Every tech org has two types of people:

Group A:
Reads docs, checks logs, Googles, tests things, sometimes cries quietly but figures it out.

Group B:
Sends messages like:

“Service broken. Fix?”

No context. No log. No attempt.
Just pure, unfiltered hope-based engineering.

🙃 The Cycle We All Know

  1. Ping “Hey quick question”
  2. You ask: “Did you check the docs?”
  3. They respond: “Yeah… it didn’t have the answer.”
  4. Translation: I saw the link.
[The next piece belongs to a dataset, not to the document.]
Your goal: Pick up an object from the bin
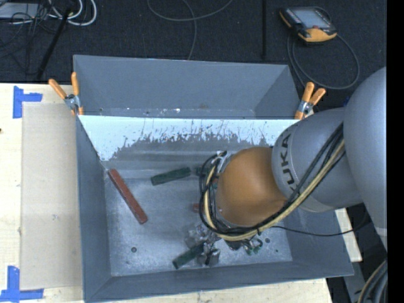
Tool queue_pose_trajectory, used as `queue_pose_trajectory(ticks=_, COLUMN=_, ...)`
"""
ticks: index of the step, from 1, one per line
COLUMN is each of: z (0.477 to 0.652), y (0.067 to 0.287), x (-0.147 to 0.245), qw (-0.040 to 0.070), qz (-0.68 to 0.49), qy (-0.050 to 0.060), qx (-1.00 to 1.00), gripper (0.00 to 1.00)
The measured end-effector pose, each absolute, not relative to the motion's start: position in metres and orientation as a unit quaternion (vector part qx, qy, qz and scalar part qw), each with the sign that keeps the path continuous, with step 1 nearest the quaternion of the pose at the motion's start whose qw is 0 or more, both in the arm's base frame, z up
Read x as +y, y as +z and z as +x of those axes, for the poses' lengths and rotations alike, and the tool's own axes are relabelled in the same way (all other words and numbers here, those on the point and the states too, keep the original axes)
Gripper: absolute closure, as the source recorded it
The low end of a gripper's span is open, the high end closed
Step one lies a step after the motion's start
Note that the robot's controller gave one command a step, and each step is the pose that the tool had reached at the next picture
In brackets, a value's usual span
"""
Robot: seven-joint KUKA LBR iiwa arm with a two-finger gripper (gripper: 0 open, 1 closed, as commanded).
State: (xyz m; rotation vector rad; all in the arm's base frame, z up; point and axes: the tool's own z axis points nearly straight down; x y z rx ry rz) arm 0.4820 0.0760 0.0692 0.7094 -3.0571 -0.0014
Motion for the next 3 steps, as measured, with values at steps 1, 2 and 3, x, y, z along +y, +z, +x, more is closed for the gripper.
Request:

I closed it.

🔍 Senior Engineer Secret

People think seniors know everything.
We don’t.

We just do this faster: Read error Google error Click docs Try thing Break it worse Panic Fix it Pretend that was the plan

We’re not wizards — we’re persistent.

🔁 Why RTFM Matters

RTFM isn’t gatekeeping.
RTFM is uptime.
RTFM is mental health.
RTFM is please don’t make me explain page 1 of the README again.

If I answer every basic question, the code won’t ship, CI will revolt, and I will relocate myself to S3 Glacier.

🙏 The Pact

Before asking an engineer for help:

✅ Try the docs
✅ Read the error message
✅ Google once or twice
✅ Think for 30 seconds
✅ Do literally anything but instantly open Slack

Then ask.

If you did all that — we will help.
Gladly. With coffee.

If you didn’t?

RTFM.
Please.
For all our sanity.

TL;DR

You: “Help?”
Me: “Did you try… anything?”

RTFM isn’t an insult.
It’s the first step in professional adulthood in tech.

And yes — we still love you.
Just… read the manual first.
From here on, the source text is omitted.